TPR’s initial analysis of the 2022 results show that a number of schemes did not provide valid website addresses of the SIP and IS statements. Nicola Parish (Executive Director of Frontline Regulation at TPR) has said: “Trustees who fail to comply risk us taking enforcement action against them and I expect to see an improvement in compliance levels”. TPR has the power to impose fines of up to £50,000 for breaches (where the trustee is a corporate body).

A review of a cross-section of SIP and IS statements will follow in the summer, the outcome of which will be shared with the industry to highlight good practice.

3. Pension investors support for ClientEarth’s Court proceedings v Shell PLC

The environmental law charity and Shell PLC (“Shell“) shareholder, ClientEarth, has filed a Part 7 claim in the High Court against against the Board of Directors of Shell. As part of the claim, ClientEarth alleges that Shell’s board of directors are in breach of their fiduciary and legal duties under the Companies Act 2006 in respect of Shell’s climate strategy, which ClientEarth states is inadequate in meeting climate targets. ClientEarth also alleges that Shell’s energy transition plan does not align with the targets set out in the Paris Agreement (which sets a goal of keeping global warming below 1.5C). 

Shell has publicly announced that it does not accept the allegations, alleging that its directors have acted in accordance with their legal duties. 

On 8 November 2022, NEST Corporation published a letter in support of ClientEarth’s anticipated claim against Shell in respect of their alleged failure to manage the “material and foreseeable risks posed to the company by climate change“. As a UK DC scheme with over 11 million members and assets of over £25 billion, NEST’s letter refers to the fact that the board of directors should consider their “fiduciary duty to act in the best interests of our members when making investment decisions“. The letter is critical of Shell’s management of climate related risks, the current lack of effective action to seriously transition the business away from fossil fuels and casts doubt on Shell’s ability to get on track to achieve the goals set out in the Paris Agreement by 2050 or earlier.

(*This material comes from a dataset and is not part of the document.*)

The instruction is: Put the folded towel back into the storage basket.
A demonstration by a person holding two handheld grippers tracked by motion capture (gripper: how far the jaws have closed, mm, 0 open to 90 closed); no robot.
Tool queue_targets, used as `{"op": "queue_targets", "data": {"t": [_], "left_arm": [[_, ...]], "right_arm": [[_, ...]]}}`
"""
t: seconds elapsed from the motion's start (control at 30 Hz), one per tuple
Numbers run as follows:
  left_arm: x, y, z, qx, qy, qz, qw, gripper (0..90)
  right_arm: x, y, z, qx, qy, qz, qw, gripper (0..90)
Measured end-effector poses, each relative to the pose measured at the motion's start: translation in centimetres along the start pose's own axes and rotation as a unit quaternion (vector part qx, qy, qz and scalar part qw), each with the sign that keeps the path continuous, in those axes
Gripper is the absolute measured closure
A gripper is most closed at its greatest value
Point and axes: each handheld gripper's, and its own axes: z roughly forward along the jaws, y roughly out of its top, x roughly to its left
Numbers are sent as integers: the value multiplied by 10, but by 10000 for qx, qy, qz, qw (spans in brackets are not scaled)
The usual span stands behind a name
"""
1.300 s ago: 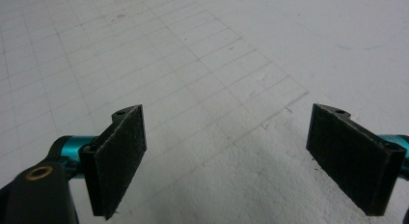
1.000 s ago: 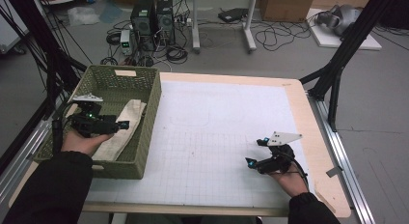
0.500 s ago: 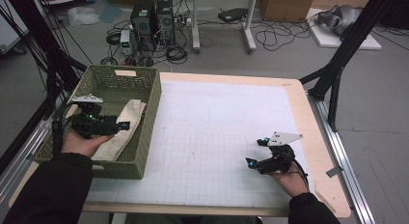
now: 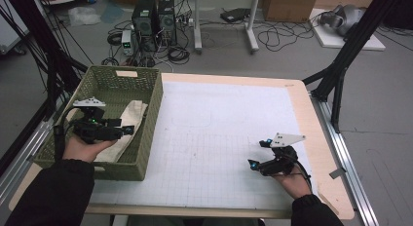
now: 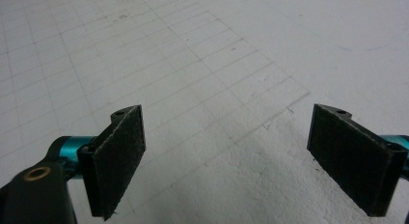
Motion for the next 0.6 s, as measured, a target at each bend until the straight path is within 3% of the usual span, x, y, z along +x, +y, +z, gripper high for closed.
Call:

Alongside NEST, London CIV (which manages the assets of the London Local Government Pension Scheme) has also voiced support for ClientEarth’s claim against Shell, citing that Shell has failed to adopt a reasonable or effective strategy in managing climate risks affecting the company. 

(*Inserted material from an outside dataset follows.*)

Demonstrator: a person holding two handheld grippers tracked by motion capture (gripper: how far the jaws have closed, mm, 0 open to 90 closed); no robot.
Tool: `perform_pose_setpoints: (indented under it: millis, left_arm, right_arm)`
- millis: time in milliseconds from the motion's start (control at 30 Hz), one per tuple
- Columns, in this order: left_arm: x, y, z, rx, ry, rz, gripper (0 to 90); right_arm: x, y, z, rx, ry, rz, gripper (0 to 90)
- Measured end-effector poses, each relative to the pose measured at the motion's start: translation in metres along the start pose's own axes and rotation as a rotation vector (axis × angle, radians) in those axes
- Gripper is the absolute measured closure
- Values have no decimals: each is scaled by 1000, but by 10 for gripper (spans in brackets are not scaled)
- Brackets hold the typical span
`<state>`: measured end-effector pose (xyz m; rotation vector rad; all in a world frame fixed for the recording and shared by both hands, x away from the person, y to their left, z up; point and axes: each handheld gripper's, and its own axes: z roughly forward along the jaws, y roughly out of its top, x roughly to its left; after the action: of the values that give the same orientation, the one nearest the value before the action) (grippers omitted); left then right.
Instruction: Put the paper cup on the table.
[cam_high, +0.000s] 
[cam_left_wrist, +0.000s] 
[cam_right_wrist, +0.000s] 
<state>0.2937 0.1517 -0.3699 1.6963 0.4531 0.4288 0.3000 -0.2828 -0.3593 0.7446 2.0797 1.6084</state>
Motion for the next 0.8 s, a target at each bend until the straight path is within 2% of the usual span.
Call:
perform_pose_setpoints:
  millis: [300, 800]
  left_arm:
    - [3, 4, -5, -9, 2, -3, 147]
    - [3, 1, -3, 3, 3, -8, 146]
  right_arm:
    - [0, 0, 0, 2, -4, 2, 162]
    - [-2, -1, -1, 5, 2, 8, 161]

4. TPR publishes blog on expectations around ESG and climate change reporting (14 April 2023)

Nicola Parish has explained in a blog why TPR is placing so much emphasis on compliance with ESG duties in 2023. TPR is of the opinion that ESG factors, including climate change, will affect the performance of a pension scheme’s investments in the years to come. TPR have stated that failure to comply with ESG and climate reporting duties ultimately places savers’ pensions at risk. The blog encourages trustees to step up and demonstrate they are taking proper and appropriate steps to safeguard savers’ pensions.

TPR is looking to improve the quality of trustees’ governance and reporting of climate-related risks. TPR expects trustees to have regard to the DWP’s guidance, report on a new portfolio alignment metric and (for trustees that are reporting for the second time) consider scope 3 emissions.

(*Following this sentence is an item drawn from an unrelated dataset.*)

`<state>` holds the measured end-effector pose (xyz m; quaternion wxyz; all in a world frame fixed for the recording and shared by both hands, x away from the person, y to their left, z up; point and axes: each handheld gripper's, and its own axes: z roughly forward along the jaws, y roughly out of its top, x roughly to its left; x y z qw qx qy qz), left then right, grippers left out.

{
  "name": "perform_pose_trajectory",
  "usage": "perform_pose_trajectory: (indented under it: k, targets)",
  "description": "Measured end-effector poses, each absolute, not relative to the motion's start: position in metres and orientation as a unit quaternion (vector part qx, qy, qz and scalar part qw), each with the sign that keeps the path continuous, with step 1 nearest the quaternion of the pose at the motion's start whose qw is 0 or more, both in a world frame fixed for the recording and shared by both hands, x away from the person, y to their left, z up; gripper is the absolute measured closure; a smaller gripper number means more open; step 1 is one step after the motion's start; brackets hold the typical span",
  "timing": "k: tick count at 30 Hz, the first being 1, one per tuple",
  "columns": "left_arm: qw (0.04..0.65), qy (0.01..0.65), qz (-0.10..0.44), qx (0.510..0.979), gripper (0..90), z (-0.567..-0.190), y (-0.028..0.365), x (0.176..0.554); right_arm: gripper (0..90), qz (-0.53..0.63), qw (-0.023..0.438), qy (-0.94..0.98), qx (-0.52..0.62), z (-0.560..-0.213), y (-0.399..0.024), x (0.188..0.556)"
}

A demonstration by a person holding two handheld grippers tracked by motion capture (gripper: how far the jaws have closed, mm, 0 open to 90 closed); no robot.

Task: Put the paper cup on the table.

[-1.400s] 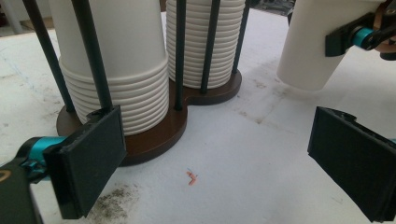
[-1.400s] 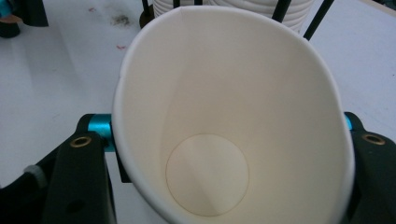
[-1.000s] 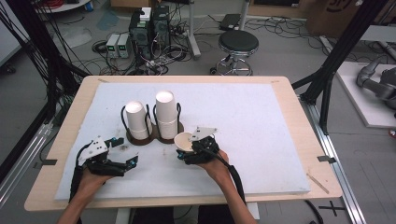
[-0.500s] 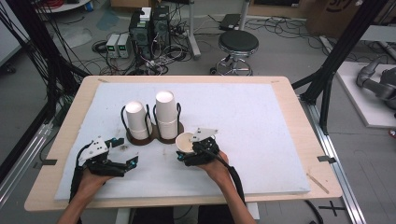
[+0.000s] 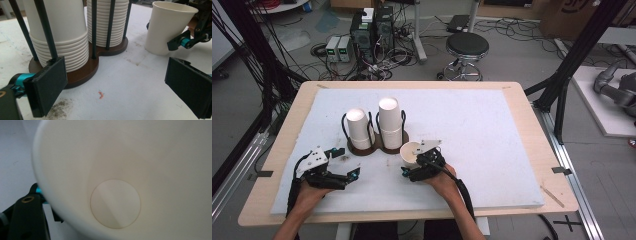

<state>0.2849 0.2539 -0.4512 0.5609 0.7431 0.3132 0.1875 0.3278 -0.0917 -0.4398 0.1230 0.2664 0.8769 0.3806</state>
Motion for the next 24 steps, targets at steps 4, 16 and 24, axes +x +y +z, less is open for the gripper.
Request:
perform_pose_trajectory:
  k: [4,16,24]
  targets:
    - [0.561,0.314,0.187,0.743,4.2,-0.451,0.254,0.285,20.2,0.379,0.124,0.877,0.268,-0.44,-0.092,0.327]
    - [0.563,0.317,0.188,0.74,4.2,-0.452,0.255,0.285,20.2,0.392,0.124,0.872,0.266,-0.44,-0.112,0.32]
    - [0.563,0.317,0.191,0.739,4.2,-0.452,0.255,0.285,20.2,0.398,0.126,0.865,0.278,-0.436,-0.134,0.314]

TPR is also keen to see trustees participate in the debate around climate change and wider sustainability reporting. To that end, TPR has stressed that reporting shouldn’t be seen as the end of the matter, for instance trustees should consider developing a climate action plan to focus and inform scheme members.

TPR has called on trustees to ensure that they are aware of TPR’s expectations and have stressed that they have the power to fine those who fall short of compliance.

WB comment

It is clear there may be further challenges to companies (and their respective Boards) following ClientEarth’s claim against Shell. With the introduction of the Pension Schemes Act 2021 and TPR taking a tougher stance on schemes who do not adequately prepare for a switch-over towards a lower carbon economy, both pension scheme trustees and sponsors must adequately plan for this transition, ensure robust processes are in place for doing so and seek professional advice to the extent there are any uncertainties around their ESG obligations.